Не дав Санину раскрыть и рта, ротмистр быстрым шагом отправился в заведение, спасающее от обезвоживания таких уставших путников, как он.
Репортер, оставшись в одиночестве, нарезал круги вокруг собора. Совершая третий круг, он в изумлении остановился, словно споткнувшись на ровном месте. Метрах в двадцати, на лавочке он увидел Элен, которая быть здесь никак не могла. Присмотревшись повнимательней, журналист обнаружил неподалеку автомобиль с задернутыми шторками, стоящий здесь явно не случайно. Приняв скучающий вид, Санин прошелся рядом с авто. Сквозь лобовое стекло он увидел сидящего в салоне Гамелена, по бокам француза сидели двое в штатском.
Отойдя на безопасное расстояние от машины, репортер со всех ног рванул с места. Выглядело это, без сомнения, забавно. Но самое смешное было впереди. Вбежав в пивную, Санин огляделся. Народу было полно. Шум и гам, царившие в пивной, быстро сменились тишиной. Посетители глядели на фрау, невесть как оказавшуюся здесь. Но журналисту было не до правил приличия. В дальнем углу, за столиком, он увидел Кураева. Ротмистр блаженствовал, его столик был уставлен пивными кружками.
Под смех посетителей Санин принялся трясти захмелевшего «бауэра».

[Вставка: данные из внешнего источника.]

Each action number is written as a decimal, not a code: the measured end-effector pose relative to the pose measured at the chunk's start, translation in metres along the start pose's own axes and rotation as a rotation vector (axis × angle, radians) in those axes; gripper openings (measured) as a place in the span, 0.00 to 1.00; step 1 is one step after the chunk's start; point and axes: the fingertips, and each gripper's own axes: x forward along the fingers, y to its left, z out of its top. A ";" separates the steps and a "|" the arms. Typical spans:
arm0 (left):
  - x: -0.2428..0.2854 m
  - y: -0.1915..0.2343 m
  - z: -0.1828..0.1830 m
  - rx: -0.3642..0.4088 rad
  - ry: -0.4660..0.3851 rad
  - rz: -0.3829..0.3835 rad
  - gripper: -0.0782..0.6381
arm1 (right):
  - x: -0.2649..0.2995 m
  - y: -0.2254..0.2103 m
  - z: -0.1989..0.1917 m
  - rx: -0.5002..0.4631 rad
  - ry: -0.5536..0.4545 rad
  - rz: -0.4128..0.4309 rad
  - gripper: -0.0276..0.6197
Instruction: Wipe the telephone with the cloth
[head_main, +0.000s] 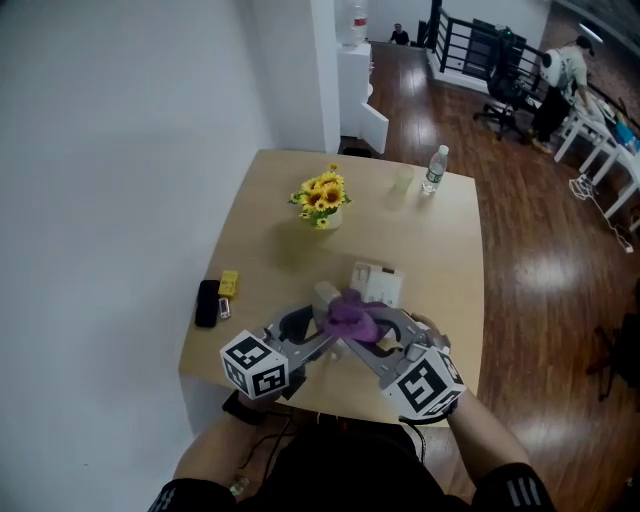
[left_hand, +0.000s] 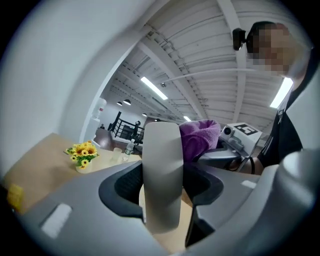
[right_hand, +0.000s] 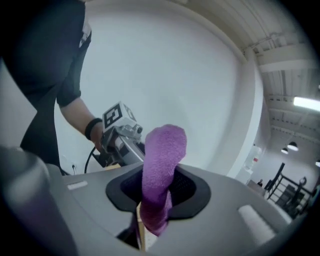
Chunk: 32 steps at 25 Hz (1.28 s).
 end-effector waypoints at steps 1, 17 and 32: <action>-0.005 -0.007 0.005 -0.029 -0.033 -0.051 0.43 | -0.007 -0.004 0.010 0.042 -0.056 -0.007 0.20; -0.066 -0.086 0.050 -0.029 -0.165 -0.512 0.42 | -0.028 0.013 0.092 -0.086 -0.181 0.217 0.20; -0.106 -0.087 0.093 -0.146 -0.393 -0.597 0.42 | -0.038 0.063 0.080 -0.050 -0.145 0.330 0.20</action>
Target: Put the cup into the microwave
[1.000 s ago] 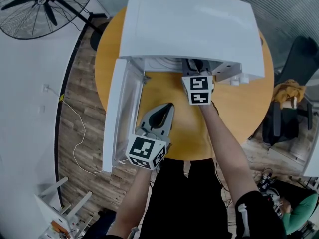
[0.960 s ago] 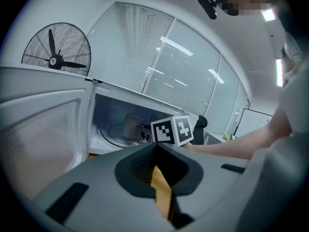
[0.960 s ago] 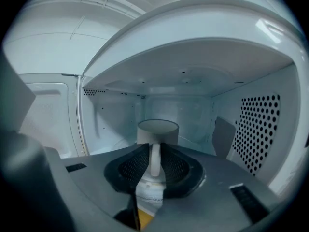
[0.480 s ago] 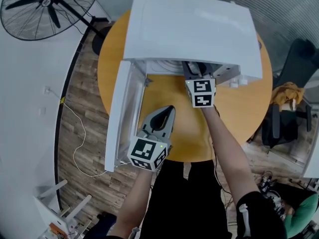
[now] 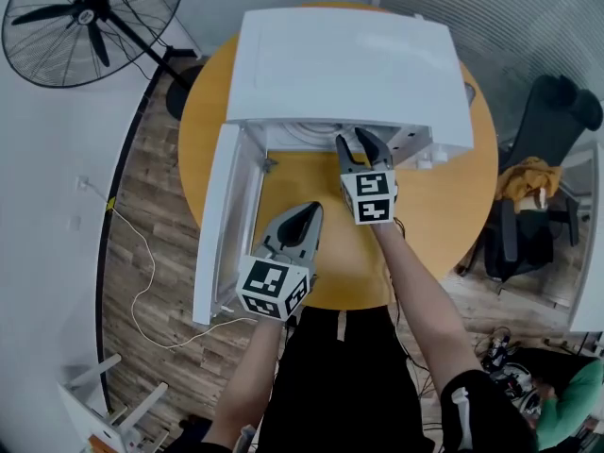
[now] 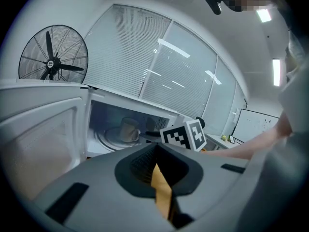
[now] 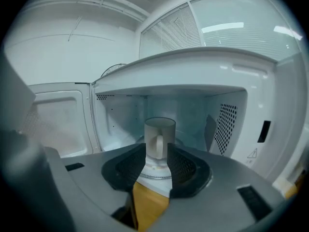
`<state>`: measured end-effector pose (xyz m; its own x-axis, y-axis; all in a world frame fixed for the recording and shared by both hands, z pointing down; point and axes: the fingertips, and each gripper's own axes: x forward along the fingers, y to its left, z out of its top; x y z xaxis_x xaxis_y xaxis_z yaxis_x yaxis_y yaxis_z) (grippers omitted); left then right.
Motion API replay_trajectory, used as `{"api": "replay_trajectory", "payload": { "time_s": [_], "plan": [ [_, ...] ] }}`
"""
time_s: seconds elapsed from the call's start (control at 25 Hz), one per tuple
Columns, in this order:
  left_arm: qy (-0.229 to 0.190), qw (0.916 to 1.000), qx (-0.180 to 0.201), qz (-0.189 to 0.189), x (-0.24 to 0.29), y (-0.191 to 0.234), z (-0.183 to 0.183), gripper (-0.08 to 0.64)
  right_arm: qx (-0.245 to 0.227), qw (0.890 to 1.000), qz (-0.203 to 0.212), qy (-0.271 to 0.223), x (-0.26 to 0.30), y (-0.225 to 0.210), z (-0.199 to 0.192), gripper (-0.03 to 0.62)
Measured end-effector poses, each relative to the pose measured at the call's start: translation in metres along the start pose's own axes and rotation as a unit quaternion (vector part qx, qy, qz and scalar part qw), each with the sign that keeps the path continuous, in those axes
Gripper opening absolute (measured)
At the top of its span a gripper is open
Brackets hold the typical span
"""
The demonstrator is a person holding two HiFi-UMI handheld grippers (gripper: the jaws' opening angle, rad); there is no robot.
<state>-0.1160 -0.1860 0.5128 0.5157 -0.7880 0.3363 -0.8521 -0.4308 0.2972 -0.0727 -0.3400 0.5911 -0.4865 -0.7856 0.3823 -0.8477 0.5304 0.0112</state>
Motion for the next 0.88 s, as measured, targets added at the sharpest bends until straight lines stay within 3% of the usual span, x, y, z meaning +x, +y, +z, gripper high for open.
{"api": "replay_trajectory", "payload": {
  "time_s": [0.88],
  "plan": [
    [-0.018, 0.9996, -0.001, 0.021, -0.033, -0.061, 0.004, -0.005, 0.009, 0.998, 0.057, -0.017, -0.166, 0.030, 0.004, 0.087]
  ]
}}
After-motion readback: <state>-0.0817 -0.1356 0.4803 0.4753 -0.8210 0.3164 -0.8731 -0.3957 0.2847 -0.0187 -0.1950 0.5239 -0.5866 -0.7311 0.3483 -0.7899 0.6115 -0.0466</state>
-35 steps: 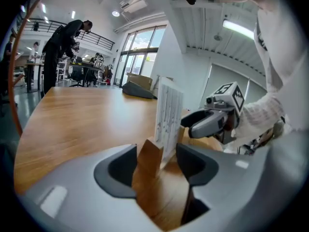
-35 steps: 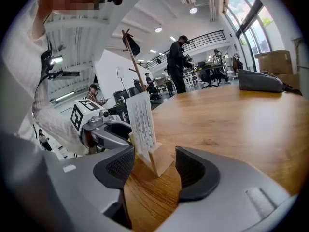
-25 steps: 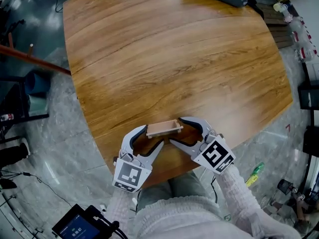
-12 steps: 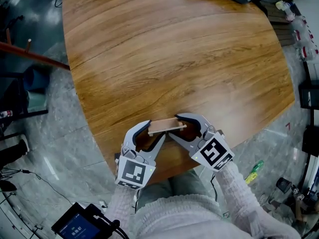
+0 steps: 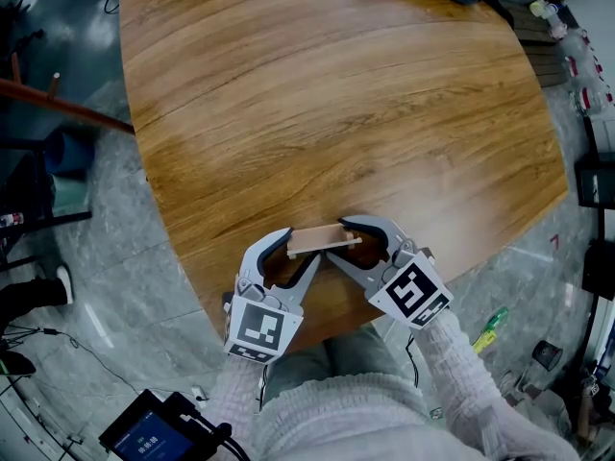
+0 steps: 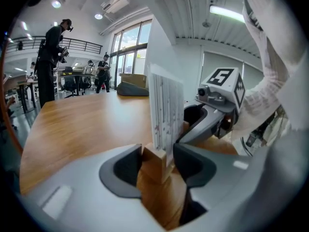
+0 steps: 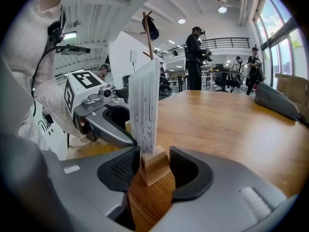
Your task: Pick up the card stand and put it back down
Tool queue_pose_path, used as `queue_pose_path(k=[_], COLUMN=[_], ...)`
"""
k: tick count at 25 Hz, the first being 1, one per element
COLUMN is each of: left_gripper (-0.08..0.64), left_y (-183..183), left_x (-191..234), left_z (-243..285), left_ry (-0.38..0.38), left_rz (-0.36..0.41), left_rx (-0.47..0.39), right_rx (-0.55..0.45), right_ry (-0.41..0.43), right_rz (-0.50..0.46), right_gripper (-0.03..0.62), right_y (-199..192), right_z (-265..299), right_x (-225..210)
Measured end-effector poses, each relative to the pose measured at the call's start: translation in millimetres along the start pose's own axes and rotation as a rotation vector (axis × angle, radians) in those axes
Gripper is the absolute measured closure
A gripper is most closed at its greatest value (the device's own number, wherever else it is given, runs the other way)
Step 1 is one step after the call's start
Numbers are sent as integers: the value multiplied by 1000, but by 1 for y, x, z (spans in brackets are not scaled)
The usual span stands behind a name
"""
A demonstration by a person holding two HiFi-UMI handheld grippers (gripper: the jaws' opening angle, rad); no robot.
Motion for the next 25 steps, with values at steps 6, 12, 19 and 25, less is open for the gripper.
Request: queue_pose_path(k=[6,12,19,25], left_gripper=[353,353,351,351], left_y=[11,43,86,116], left_x=[-3,-8,-13,-27], left_z=[-4,-22,-55,-85], left_ry=[-18,-11,-6,15], left_rz=[-9,11,20,58], left_rx=[-18,-40,-109,-168], right_rx=[-10,-37,-92,-151], right_ry=[-8,-28,-60,-80], right_rz=[2,-23,-43,-79], right_gripper=[400,400,402,403], right_y=[8,37,82,113], right_z=[-11,-34,-67,-98], right_x=[-1,-2,4,15])
Point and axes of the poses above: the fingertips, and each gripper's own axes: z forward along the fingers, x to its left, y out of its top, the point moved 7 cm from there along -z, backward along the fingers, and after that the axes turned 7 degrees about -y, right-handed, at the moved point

— Вставай! Идем отсюда! Сейчас же! — шипел он.
Захмелевшему Кураеву совсем не хотелось прерывать столь приятное времяпрепровождение.
— Да отстань ты! — отмахивался он от «фрау», как от назойливой мухи. — Что ты хочешь от меня?
— Подымайся! — повысил голос репортер.
Посетители покатывались со смеху, думая, что сварливая жена-уродина пришла выволакивать пьяницу-муженька.